1. secure_file_priv
mysql 数据导出和导入csv格式时,需要特别注意 null 和空字符的处理,在导出和导入的结果要保持一致。
secure_file_priv 在 select into file 时指定文件存储位置。
如果为null表示不能使用 select into outfile ;
如果为 '' 表示可以使用 select into file 保存到任何目录;
该变量的修改,需要在my.cnf的[mysqld]中配置:
并且需要重启mysqld。
2. select from xxx into outfile
SELECT * FROM xxxx WHERE
INTO OUTFILE "/tmp/xxx.csv"
FIELDS TERMINATED BY ',' OPTIONALLY ENCLOSED BY '"' LINES TERMINATED BY "\r\n";
使用 select into outfile 生成CSV格式,需要注意默认的转义字符为 eccaped by '\', 比如 NULL 导出CSV为: \N,如下所示:
导入时,使用的语句如下:
LOAD DATA INFILE '/tpm/xxx.csv'
INTO TABLE xxxxxx
FIELDS TERMINATED BY ',' OPTIONALLY ENCLOSED BY '"' LINES TERMINATED BY "\r\n"
上面的导入语句和导出语句配合,确保 在导出和导入的过程不能发生把 NULL 丢失掉,比如 NULL变成字符串的'', 变成整数的 0 这样的问题。
有时不能用双引号包括,这个时候,需要去掉 OPTIONALLY ENCLOSED BY '"'
LOAD DATA INFILE '/tpm/xxx.csv'
INTO TABLE xxxxxx
FIELDS TERMINATED BY ',' LINES TERMINATED BY "\r\n"

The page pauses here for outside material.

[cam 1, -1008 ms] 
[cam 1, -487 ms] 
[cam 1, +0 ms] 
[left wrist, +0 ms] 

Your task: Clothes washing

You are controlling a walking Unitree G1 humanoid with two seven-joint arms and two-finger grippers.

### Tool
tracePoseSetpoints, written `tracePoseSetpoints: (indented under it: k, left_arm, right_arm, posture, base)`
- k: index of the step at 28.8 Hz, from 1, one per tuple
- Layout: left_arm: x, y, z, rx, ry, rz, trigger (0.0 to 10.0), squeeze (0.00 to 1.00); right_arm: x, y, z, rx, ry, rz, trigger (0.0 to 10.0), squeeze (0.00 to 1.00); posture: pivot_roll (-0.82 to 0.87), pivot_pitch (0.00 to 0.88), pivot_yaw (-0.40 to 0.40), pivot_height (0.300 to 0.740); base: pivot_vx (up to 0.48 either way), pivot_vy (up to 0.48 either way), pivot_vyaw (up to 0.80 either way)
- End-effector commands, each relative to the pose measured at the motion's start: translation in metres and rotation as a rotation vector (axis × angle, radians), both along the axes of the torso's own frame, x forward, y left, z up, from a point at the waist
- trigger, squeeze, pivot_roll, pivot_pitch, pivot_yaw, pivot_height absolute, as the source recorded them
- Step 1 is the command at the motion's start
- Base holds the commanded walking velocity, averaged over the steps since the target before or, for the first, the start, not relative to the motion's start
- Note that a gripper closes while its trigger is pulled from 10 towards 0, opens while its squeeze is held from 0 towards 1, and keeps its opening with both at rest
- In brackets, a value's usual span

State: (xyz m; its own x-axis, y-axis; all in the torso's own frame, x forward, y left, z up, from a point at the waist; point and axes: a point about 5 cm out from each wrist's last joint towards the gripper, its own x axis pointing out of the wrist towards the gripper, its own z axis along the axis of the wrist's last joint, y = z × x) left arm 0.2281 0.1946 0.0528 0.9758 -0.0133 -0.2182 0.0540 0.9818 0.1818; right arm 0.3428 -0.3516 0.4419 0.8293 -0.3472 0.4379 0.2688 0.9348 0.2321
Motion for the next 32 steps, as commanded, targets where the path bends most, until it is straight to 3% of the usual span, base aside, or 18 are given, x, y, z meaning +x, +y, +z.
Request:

有时需要导出CSV的表头,此时需要使用union进行处理:
select *
from (
SELECT '姓名','身份证号码','盟市','旗县'
UNION
SELECT * from table
) t INTO OUTFILE "/tmp/xxx.csv" FIELDS TERMINATED BY ',' LINES TERMINATED BY "\r\n"
上面 的 SELECT '姓名','身份证号码','盟市','旗县' 会生成表头;
有时导出的CSV用excel打开时乱码,此时需要指定编码:
select * from t into outfile 'tmp/xxx.csv' character set gbk
FIELDS TERMINATED BY ',' LINES TERMINATED BY "\r\n"
如果不想指定编码重新导出CSV的话,还有其他的处理方法:
在简体中文系统的环境下,EXCEL打开的CSV文件默认是ANSI编码,如果CSV文件的编码方式为utf-8、Unicode等编码可能就会出现文件乱码的情况。知道什么原因,那接下来就去解决:
1)把记事本等文本文件打开,然后另存文件,编码选择ANSI。
2)方法二:
创建一个新的Excel文件;切换至“数据”菜单,选择数据来源为“自文本”选择 CSV 文件,
查看帮助文档:
mysql> ? load data
Name: 'LOAD DATA'
Description:
Syntax:
LOAD DATA [LOW_PRIORITY | CONCURRENT] [LOCAL] INFILE 'file_name'
[REPLACE | IGNORE]
INTO TABLE tbl_name
[PARTITION (partition_name [, partition_name] ...)]
[CHARACTER SET charset_name]
[{FIELDS | COLUMNS}
[TERMINATED BY 'string']
[[OPTIONALLY] ENCLOSED BY 'char']
[ESCAPED BY 'char']
]
[LINES
[STARTING BY 'string']
[TERMINATED BY 'string']
]
[IGNORE number {LINES | ROWS}]
[(col_name_or_user_var
[, col_name_or_user_var] ...)]
[SET col_name={expr | DEFAULT},
[, col_name={expr | DEFAULT}] ...]
The LOAD DATA INFILE statement reads rows from a text file into a table
at a very high speed. LOAD DATA INFILE is the complement of SELECT ...
INTO OUTFILE. (See
http://dev.mysql.com/doc/refman/5.6/en/select-into.html.) To write data
from a table to a file, use SELECT ... INTO OUTFILE. To read the file
back into a table, use LOAD DATA INFILE. The syntax of the FIELDS and
LINES clauses is the same for both statements. Both clauses are
optional, but FIELDS must precede LINES if both are specified.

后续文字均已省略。